- Relator(a)
- Ministro Reynaldo Soares da Fonseca
- Órgão julgador
- Quinta Turma
- Data do julgamento
- 05/10/2021
- Data de publicação
- 13/10/2021
STJ – Acórdão, Rel. Ministro Reynaldo Soares da Fonseca, Quinta Turma, j. 05/10/2021, p. 13/10/2021
AGRAVO REGIMENTAL EM HABEAS CORPUS. FURTO QUALIFICADO. PRISÃO PREVENTIVA. SEGREGAÇÃO CAUTELAR FUNDAMENTADA NA GRAVIDADE CONCRETA DA CONDUTA. RISCO DE REITERAÇÃO DELITIVA. GARANTIA DA ORDEM PÚBLICA. CONSTRANGIMENTO ILEGAL NÃO CONFIGURADO. AGRAVO REGIMENTAL DESPROVIDO. 1. A privação antecipada da liberdade do cidadão acusado de crime reveste-se de caráter excepcional em nosso ordenamento jurídico (art. 5º, LXI, LXV e LXVI, da CF). Assim, a medida, embora possível, deve estar embasada em decisão judicial fundamentada (art. 93, IX, da CF), que demonstre a existência da prova da materialidade do crime e a presença de indícios suficientes da autoria, bem como a ocorrência de um ou mais pressupostos do artigo 312 do Código de Processo Penal, vedadas considerações abstratas sobre a gravidade do crime.
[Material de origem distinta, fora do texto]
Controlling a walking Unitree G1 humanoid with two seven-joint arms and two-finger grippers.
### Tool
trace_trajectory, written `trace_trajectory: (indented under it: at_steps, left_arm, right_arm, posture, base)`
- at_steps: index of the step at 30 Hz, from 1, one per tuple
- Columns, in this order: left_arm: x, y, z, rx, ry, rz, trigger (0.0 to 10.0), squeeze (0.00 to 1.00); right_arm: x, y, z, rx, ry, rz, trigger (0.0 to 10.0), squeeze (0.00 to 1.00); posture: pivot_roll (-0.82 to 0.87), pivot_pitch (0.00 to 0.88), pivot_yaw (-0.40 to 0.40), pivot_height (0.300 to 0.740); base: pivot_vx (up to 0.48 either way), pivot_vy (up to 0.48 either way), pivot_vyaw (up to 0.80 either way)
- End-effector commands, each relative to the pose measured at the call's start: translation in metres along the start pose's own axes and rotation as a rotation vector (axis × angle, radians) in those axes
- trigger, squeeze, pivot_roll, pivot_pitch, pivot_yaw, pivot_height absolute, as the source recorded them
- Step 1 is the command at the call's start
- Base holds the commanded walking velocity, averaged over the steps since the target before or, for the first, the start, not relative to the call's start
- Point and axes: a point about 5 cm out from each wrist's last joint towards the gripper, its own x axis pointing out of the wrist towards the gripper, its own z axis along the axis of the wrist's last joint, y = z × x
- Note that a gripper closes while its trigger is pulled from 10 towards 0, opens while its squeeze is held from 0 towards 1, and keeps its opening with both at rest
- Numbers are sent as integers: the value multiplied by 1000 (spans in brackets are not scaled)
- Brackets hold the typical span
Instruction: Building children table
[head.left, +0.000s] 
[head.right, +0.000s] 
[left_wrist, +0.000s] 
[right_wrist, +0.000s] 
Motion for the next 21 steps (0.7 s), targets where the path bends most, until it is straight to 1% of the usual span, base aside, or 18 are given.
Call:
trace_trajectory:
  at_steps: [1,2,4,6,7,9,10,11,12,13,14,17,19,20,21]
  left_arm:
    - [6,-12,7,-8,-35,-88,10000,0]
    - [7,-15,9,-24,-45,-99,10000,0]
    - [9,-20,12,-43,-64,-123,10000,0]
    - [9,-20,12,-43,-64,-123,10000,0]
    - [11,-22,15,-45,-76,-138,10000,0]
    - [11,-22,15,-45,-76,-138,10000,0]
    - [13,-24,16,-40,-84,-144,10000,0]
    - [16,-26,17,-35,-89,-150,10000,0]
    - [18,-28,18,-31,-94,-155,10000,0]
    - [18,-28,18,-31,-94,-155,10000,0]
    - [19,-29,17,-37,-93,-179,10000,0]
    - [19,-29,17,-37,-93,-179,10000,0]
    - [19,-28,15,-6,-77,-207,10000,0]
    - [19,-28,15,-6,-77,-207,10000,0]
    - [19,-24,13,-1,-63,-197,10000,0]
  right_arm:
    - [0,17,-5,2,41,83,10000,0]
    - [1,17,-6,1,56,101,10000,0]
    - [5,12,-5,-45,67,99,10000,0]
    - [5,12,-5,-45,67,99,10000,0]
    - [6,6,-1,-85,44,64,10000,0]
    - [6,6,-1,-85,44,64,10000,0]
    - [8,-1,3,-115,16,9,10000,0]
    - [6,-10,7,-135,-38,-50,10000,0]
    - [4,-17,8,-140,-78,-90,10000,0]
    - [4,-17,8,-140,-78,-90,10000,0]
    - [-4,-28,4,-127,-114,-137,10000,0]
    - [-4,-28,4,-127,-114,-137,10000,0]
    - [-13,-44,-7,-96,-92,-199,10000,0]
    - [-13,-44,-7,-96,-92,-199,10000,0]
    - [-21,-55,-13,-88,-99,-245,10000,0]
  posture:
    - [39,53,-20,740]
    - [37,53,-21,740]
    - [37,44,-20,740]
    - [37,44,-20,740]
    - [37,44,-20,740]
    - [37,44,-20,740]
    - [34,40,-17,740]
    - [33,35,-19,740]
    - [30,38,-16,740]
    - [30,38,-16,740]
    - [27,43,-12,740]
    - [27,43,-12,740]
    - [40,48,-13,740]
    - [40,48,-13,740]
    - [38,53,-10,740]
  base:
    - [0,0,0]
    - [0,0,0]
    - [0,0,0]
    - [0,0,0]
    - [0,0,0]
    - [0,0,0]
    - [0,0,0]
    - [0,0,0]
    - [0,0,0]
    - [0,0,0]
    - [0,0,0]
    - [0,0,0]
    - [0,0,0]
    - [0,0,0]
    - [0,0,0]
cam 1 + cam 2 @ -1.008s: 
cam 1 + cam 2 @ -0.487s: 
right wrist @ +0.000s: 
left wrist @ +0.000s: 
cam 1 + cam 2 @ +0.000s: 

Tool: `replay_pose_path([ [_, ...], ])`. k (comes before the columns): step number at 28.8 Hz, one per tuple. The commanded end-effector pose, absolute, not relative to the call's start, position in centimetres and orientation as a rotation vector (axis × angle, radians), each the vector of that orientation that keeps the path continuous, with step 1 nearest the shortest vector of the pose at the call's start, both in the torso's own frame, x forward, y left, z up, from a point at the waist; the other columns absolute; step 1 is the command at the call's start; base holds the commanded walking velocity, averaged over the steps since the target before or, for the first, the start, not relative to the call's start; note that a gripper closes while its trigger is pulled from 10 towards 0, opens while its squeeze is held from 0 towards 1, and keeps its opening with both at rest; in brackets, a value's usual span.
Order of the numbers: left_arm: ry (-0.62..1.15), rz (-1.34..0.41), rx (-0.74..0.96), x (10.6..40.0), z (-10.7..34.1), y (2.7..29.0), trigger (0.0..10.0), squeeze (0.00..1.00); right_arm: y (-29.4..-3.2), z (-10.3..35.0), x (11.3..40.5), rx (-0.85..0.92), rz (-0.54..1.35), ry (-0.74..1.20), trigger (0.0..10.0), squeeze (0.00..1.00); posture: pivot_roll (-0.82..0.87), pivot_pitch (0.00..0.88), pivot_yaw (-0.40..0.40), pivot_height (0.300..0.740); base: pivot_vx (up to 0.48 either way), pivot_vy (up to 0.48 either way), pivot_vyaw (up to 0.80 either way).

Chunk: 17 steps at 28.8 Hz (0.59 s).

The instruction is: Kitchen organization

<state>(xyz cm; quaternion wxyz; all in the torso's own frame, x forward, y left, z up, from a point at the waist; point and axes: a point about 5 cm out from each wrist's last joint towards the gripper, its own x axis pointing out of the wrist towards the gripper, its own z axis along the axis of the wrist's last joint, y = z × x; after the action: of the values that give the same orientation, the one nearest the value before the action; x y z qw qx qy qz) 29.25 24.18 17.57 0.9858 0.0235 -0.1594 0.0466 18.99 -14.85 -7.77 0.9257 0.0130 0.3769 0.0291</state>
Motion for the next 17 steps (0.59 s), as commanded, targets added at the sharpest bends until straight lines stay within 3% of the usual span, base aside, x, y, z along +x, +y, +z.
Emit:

Precedentes do STF e STJ. 2. A prisão preventiva encontra-se suficientemente justificada na necessidade de garantia da ordem pública, considerada a gravidade concreta do crime imputado, patente no modus operandi, uma vez que em conjunto com os outros acusados, mediante prévio ajuste, com aparente profissionalismo - emprego de veículos automotores e instrumental especializado - demonstradores de detida preparação, com unidade de desígnios e propósitos, durante o período noturno e com o rompimento de obstáculo, teria subtraído 7 novilhas de raça cruzadas, avaliadas em R$ 3,000,00 (três mil reais) cada uma, 4 vacas de raça cruzadas, avaliadas em 3.090,00 (três mil e noventa reais) cada uma e 1 touro de raça cruzada avaliado em R$ 12.000,00 (doze mil reais), totalizando R$ 45.360,00 (quarenta e cinco mil e trezentos e sessenta reais), todos semoventes domesticáveis de produção. 3. O acórdão vergastado salientou, ademais, que a prisão preventiva também encontra fundamento no efetivo risco de reiteração delitiva, dado que o ora agravante ostenta registros criminais anteriores. 4. Agravo regimental a que se nega provimento. (AgRg no HC n. 695.683/SP, relator Ministro Reynaldo Soares da Fonseca, Quinta Turma, julgado em 5/10/2021, DJe de 13/10/2021.)